The kernel will never do this, because dedicating that much memory to
a single I/O stream is virtually guarenteed to be detrimental to the
rest of the system (everything else running on the system).
The kernel will not do this, but you certainly can, either by
double-buffering the stream or by following Julian's excellent suggestion
to fork() a helper thread to read that far ahead.
:Mmap also needs no CPU data-cache to read. If the device is capable of
:writing to memory directly (DMA?), the CPU does not need to be involved
:at all, while with read the data still has to go from the DMA-filled
:kernel buffer to the application buffer -- there being two copies of it
:in cache instead of none for just storing or one copy for processing.

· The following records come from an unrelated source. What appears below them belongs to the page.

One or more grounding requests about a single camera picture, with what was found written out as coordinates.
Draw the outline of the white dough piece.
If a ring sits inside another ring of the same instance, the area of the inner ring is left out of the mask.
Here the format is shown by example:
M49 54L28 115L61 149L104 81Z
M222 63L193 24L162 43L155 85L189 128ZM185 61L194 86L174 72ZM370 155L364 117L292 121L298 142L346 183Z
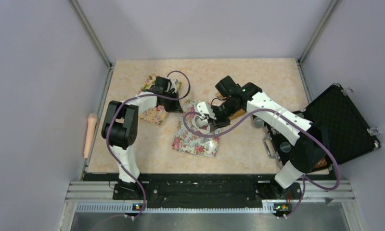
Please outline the white dough piece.
M192 120L193 127L202 134L209 134L211 131L209 122L207 119L202 119L199 116L195 116Z

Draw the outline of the wooden double-ended rolling pin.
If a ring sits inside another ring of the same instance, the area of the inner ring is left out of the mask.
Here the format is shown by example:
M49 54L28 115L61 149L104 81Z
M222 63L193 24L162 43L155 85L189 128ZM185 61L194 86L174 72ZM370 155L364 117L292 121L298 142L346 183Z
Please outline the wooden double-ended rolling pin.
M220 93L217 93L216 94L216 97L219 98L220 101L226 101L227 100L227 97L223 97ZM236 113L234 113L233 115L231 115L229 117L229 119L232 121L240 116L243 116L245 115L246 112L243 110L243 109L240 109L239 111L237 111Z

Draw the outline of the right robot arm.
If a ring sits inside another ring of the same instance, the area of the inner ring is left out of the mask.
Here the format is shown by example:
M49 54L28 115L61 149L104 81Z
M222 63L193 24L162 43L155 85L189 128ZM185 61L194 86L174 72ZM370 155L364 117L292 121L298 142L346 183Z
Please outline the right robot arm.
M220 106L203 102L196 107L201 119L211 128L228 126L230 117L244 110L247 115L258 117L271 126L291 144L289 160L275 175L275 182L270 186L274 197L284 198L298 178L310 173L323 158L334 158L329 150L329 138L324 125L292 113L254 83L240 86L226 76L216 84L216 89L225 99Z

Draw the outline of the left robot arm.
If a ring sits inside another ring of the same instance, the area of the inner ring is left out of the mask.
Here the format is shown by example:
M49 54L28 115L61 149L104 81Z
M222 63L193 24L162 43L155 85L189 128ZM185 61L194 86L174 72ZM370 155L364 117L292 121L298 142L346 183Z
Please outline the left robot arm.
M116 160L118 184L131 199L142 195L133 144L138 135L139 116L151 109L163 107L166 112L182 112L180 82L168 77L154 77L147 88L124 101L110 101L101 130L111 156Z

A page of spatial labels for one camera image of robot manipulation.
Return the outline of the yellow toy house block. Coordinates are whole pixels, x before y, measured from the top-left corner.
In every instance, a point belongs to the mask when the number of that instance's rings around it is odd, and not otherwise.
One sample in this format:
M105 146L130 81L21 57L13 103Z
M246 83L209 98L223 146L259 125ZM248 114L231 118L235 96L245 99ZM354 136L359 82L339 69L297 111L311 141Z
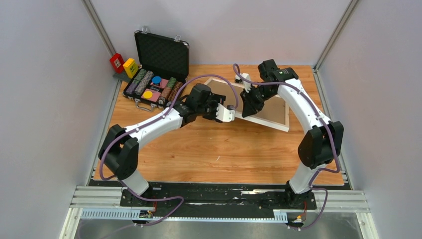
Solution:
M136 63L134 58L128 58L125 63L123 64L123 68L127 74L127 76L132 79L139 70L139 66Z

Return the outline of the red toy house block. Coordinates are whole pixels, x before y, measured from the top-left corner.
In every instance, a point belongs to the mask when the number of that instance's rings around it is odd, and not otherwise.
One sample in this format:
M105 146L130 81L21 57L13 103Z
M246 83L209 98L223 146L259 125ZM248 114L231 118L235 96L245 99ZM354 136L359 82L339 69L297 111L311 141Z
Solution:
M124 59L121 54L115 53L110 59L109 62L111 63L112 67L117 73L122 73L124 71Z

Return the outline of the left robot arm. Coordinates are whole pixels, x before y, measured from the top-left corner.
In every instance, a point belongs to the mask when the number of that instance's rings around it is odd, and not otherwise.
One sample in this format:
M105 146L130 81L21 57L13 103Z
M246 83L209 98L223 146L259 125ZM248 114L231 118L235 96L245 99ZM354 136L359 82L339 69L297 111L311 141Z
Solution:
M139 151L151 141L203 117L218 123L234 120L233 105L224 106L226 97L215 94L205 84L196 84L188 95L163 112L127 127L112 126L99 151L99 159L133 193L141 206L152 201L149 184L137 170Z

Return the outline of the brown backing board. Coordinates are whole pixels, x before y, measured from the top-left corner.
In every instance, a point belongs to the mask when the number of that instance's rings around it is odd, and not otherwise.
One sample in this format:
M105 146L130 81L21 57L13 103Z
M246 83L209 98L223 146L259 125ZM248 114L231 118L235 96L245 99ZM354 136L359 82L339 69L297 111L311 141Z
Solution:
M210 78L205 82L205 85L208 85L213 93L226 96L226 99L223 103L224 106L235 106L236 101L234 92L227 82L217 78ZM239 99L238 108L236 109L236 116L240 119L243 119L243 101L240 97L240 93L243 91L243 85L238 83L232 83L232 85ZM286 125L288 123L286 112L285 101L278 96L274 96L264 102L264 107L260 112L255 115L246 117L245 120L251 121L252 119L260 119Z

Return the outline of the light wooden picture frame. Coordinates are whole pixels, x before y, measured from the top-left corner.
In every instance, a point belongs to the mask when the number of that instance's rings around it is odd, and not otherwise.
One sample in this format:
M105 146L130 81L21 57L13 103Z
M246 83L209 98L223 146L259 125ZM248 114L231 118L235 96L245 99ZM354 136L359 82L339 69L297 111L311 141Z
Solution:
M275 122L272 122L272 121L265 121L265 120L262 120L262 119L252 119L251 121L249 121L249 120L246 120L246 121L253 122L253 123L260 124L260 125L267 126L267 127L271 127L271 128L277 129L277 130L288 132L289 129L290 129L290 117L289 117L289 106L287 104L286 104L286 111L287 111L286 116L288 117L288 123L286 125L275 123Z

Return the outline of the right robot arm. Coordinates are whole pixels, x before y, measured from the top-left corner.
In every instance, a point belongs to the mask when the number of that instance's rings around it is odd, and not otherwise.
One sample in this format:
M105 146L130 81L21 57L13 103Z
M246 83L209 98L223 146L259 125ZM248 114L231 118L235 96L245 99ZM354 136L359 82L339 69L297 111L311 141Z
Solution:
M243 101L242 117L259 113L265 102L274 96L281 97L298 119L304 137L298 146L300 164L287 182L284 201L296 208L313 190L313 181L320 172L338 173L339 154L342 146L344 126L327 117L305 91L298 74L291 68L279 68L273 59L258 65L261 82L246 79L238 64L233 70L244 84L240 96Z

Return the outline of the black poker chip case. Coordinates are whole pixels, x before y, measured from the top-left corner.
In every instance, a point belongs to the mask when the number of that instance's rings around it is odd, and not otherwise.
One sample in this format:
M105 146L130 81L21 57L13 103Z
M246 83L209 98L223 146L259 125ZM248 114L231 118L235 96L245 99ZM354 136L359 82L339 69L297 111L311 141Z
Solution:
M173 88L180 88L189 75L190 45L179 35L171 38L153 34L148 26L135 31L134 39L141 67L122 94L135 101L139 109L163 109L175 98ZM154 76L162 78L160 85L152 83ZM154 92L154 97L144 99L146 90Z

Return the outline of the yellow round chip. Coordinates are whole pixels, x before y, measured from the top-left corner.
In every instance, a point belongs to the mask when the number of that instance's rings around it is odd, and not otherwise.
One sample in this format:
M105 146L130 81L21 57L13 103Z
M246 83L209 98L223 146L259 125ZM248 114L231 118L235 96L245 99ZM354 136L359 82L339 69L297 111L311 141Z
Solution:
M146 90L146 91L143 93L142 97L143 97L144 99L151 99L151 98L153 98L153 97L154 97L154 92L152 92L152 91L150 91L150 90Z

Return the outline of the blue round chip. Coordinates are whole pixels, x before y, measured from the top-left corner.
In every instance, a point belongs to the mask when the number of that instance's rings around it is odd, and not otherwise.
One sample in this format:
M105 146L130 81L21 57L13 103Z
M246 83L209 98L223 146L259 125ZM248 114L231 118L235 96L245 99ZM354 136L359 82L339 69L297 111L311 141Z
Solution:
M161 81L162 81L162 78L160 76L154 76L152 78L152 83L155 84L155 85L160 85Z

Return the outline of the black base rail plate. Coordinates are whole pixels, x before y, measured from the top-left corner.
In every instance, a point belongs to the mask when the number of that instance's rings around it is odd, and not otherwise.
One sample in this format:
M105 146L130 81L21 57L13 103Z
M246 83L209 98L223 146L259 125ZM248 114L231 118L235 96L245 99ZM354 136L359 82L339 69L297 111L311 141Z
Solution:
M150 182L144 198L160 199L147 202L122 191L120 205L152 207L155 216L164 216L172 209L173 217L198 218L269 218L273 210L315 210L312 192L294 196L285 184L220 184Z

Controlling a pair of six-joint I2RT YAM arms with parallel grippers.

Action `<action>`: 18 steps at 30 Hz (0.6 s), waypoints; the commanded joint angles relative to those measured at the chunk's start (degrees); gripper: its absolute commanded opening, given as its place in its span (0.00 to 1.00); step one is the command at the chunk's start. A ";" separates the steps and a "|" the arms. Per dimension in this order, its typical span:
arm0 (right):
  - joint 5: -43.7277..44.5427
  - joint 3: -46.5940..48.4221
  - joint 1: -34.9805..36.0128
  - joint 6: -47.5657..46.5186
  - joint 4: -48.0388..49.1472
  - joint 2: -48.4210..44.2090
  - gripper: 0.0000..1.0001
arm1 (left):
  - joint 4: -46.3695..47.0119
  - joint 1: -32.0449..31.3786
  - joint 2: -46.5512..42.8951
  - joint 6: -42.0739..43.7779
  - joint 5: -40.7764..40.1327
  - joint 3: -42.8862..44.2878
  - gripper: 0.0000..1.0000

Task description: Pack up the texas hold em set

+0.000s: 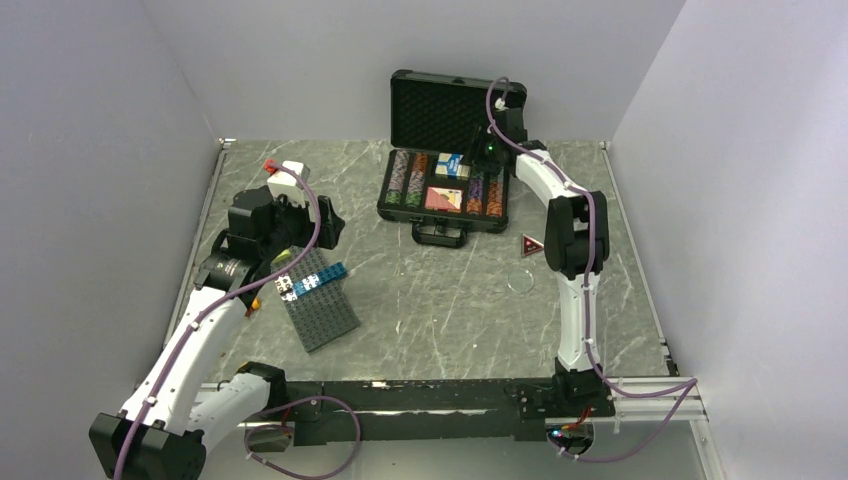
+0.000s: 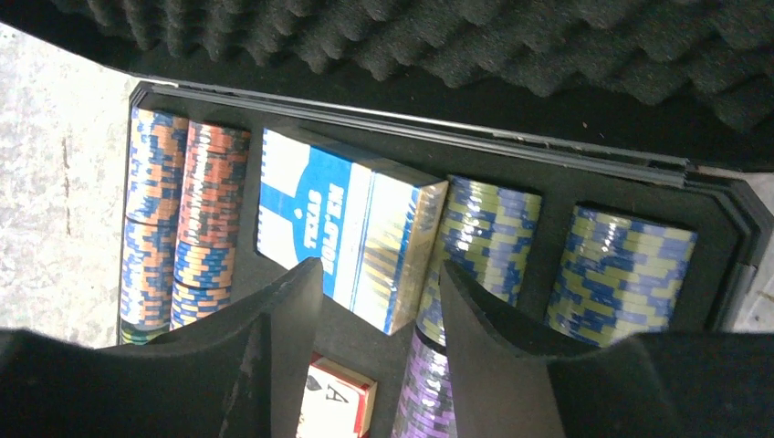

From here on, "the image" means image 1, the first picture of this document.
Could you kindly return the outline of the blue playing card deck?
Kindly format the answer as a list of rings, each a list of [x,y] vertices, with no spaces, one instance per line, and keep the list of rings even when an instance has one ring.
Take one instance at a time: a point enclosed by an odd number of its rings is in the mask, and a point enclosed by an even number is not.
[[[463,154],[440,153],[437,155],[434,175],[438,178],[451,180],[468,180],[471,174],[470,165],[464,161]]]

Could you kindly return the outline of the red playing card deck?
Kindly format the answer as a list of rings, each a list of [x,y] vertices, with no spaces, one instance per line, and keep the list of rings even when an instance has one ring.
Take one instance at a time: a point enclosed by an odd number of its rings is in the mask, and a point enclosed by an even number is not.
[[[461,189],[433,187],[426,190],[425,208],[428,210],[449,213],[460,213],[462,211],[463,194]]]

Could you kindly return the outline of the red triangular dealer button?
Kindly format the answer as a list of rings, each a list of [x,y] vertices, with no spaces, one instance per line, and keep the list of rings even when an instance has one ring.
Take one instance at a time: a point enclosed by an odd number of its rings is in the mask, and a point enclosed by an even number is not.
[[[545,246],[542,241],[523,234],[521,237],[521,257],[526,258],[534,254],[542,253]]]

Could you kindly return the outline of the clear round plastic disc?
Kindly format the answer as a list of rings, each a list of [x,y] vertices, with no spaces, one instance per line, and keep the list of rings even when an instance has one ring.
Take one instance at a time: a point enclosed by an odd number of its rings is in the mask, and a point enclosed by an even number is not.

In most cases the CPU is not involved at all when you mmap() data until
you access it via the mmap(). However, that does not mean that the memory
subsystem is not involved. The CPU must still load the data you access
into the L1/L2 caches from main memory when you access it, so the memory
overhead is still there and still (typically) 5 times greater then the
additional memory overhead required to do a buffer copy in the read()
case. When you add in the overhead of processing the data, which is
typically 10-50 times the cost of reading it in the first place, then
the 'waste' from the extra buffer copy winds up being in the noise.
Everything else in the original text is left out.